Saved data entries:
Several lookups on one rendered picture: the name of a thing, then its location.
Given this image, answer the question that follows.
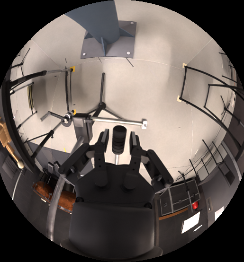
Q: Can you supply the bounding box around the large black wire frame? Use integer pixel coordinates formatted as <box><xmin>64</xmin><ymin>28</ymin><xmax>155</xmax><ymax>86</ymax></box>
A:
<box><xmin>180</xmin><ymin>64</ymin><xmax>244</xmax><ymax>148</ymax></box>

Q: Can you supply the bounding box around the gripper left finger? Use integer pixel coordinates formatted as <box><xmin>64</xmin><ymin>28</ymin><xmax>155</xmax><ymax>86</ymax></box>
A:
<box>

■ What you need to do
From the line with "Q: Can you supply the bounding box around the gripper" through the last line of the records, set down every line exactly as written and leave out all others.

■ Expected answer
Q: Can you supply the bounding box around the gripper left finger? Use integer pixel coordinates formatted as <box><xmin>64</xmin><ymin>28</ymin><xmax>155</xmax><ymax>86</ymax></box>
A:
<box>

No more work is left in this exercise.